Updated: Oct 8
Today's subject is an extension to an earlier subject I posted this week. In that post I concentrated on how many victims in an authoritarian marriage will say sorry a lot. I'd like to go a bit deeper into this subject today.
Sometimes we do not even have to mutter the words, "I'm sorry" because our body language and/or word choice is expressing the words for us. Let's see if I can unpack this concept for you. It can be tricky for those of us who truly want to please those around us. Making someone happy in and of itself is not a bad thing. It's a very good thing to bring a smile to someone's face! However, it's so important for our relationships to exhibit mutuality. Sure, I have no problem caring about my child's needs or my husband's requests. But is my husband looking out for my needs and have I modeled for my children that mommy has needs and that those needs are important? For me personally, I did neither! My life was about giving and I did it freely. After all, I interpreted scripture to mean that I was to completely empty myself for the good of others! But how many times did I give beyond my limits only to be asked to give more or (even worse) being told it wasn't good enough. That's when resentment sets in.
Let's start with the kiddos! How do I model this mutuality for them so they will see their mommy as a person who also has needs and definitely has a right to have them met?
It starts with small phrases. And it needs to be expressed matter-of-factly.
Small phrases simply means do not give a full dissertation on why you deserve (fill in the blank), or why you need to do (fill in the blank). Keep it short and sweet. And definitely do not express a lot of emotion. You will either appear to be whining or desperate. Neither of these 2 things are positive. And they definitely portray to the listener that even you do not believe you deserve (fill in the blank).
Let me give you an example. My teenage daughter comes home from school and announces that her school project is due tomorrow. She and some friends have discussed getting together to work on it. She's offered her house and would like for me to make my famous cheesecake brownies for them to snack on. As her mom, nothing would bring me greater joy than hosting her friends for an evening to complete an assignment. Likewise, I'm so happy she recognizes that my cheesecake brownies are amazing because I find so much joy in baking. All seems good, right? The problem is I already told a friend that I could come over and help her with something important and then go grab a bite together, afterwards. I cannot do both. How do I handle this? I turn to my daughter (maybe even give her a hug) and say, "Honey, that sounds like an amazing idea! I'm so proud of you for being proactive in your school studies! I'd love to host your friends and make my brownies, but I have another commitment tonight." I don't apologize, I don't spend 5 minutes giving her the details of my evening. And it is not my job to come up with an alternative. It is not my problem to fix. If this assignment and her friends gathering is important to her, then she will come up with another idea. So basically I've been given the opportunity to parent my daughter in 2 ways: First, I've shown her that mom's plans/needs/desires are important too. And I've modeled for her that this is her responsibility, not mine.

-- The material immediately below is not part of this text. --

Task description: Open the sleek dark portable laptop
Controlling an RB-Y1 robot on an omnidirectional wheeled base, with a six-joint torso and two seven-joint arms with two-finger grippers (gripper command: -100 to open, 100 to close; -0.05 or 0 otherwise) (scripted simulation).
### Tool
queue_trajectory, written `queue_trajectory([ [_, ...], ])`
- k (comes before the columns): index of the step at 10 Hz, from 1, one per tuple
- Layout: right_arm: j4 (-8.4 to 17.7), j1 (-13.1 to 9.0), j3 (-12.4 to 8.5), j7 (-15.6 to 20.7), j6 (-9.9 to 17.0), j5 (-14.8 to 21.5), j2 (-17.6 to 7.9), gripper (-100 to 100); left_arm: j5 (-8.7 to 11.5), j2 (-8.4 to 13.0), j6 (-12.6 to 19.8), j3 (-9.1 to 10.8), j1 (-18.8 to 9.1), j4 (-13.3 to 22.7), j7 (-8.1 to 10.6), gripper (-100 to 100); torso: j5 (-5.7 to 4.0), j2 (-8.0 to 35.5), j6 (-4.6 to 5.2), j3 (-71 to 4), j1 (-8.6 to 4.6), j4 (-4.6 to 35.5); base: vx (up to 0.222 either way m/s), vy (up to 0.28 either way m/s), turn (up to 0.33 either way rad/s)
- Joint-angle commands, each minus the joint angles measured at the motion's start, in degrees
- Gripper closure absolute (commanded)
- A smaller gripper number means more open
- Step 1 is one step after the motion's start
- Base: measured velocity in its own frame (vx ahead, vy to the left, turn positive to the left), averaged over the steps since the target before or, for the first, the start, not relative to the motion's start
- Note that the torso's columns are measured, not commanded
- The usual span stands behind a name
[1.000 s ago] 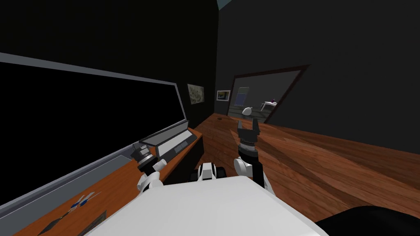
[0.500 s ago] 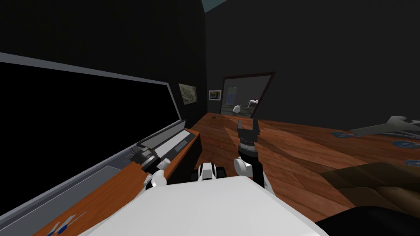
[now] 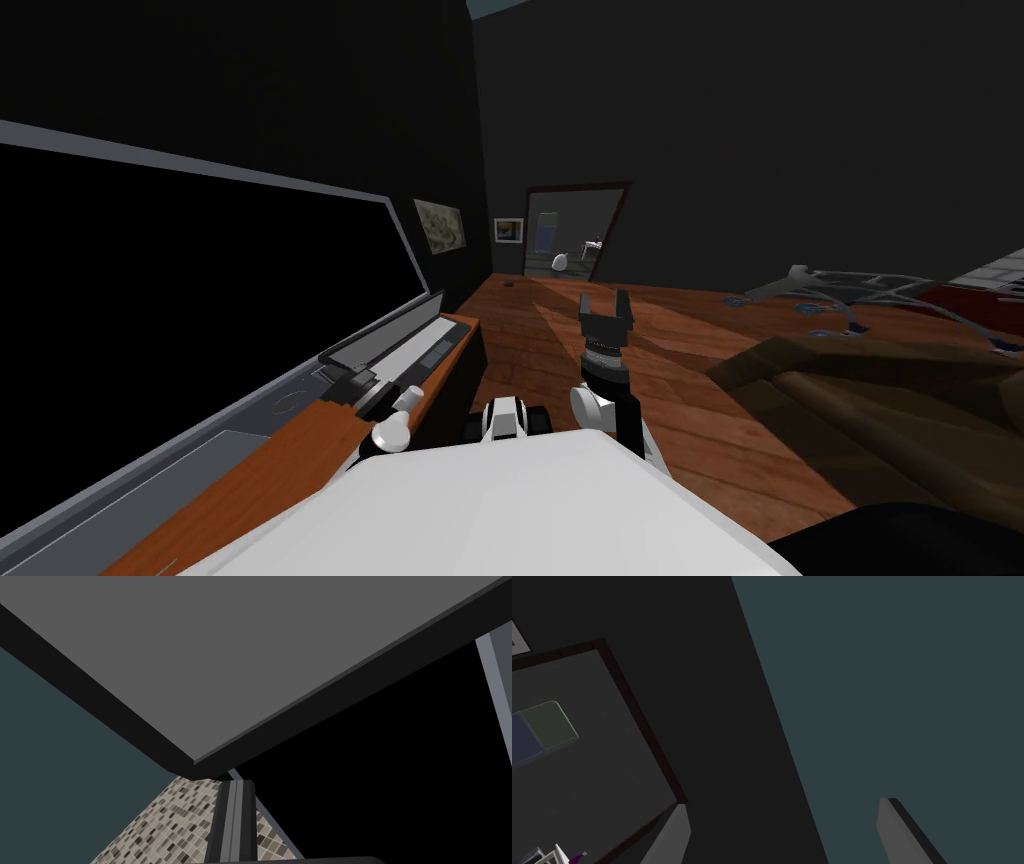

Now for the husband! I'll address this one again as if it happened to me (and honestly some version of this did happen and unfortunately I did not always take care of myself). I receive a call from my husband while talking to our pediatrician. I refuse his call initially and call him back after my discussion with the Doctor is finished. He's angry that I didn't put him first. Before I can get a word in, he gruffly tells me that a coworker is in town today and he'd like for the 2 of us to join him for dinner. He tells me he'll come home and pick me up at 5:30. Normally I would jump at the chance to have an evening out. But tonight will be more work for me and I am already exhausted mentally and physically. I do not have a babysitter for our young children, I'm sweaty from the physical labor of my job and I don't have the desire to spend an hour getting dolled-up for an evening out. It's just too much for me. How do I handle it? "Honey, that sounds like an evening I would normally jump at. However, I'm absolutely beat! I need to soak in a hot bath and order in food tonight. You go ahead without me and enjoy a boys night out!"
I understand that your situation might look different and the players may have certain hang-ups that can create more havoc for your life that I've not addressed. The point is, you are important. And voicing your needs whether verbally or by action says more to your family than you know. There is absolutely no need for you apologize for your needs.
You were wonderfully and fearfully made. To God, YOU MATTER! Bask in the glory of your God who truly loves you! You are important to Him! Now is time for you to take care of yourself. You know how to love others so take some of those skills and love yourself!
Love to you all as we learn together!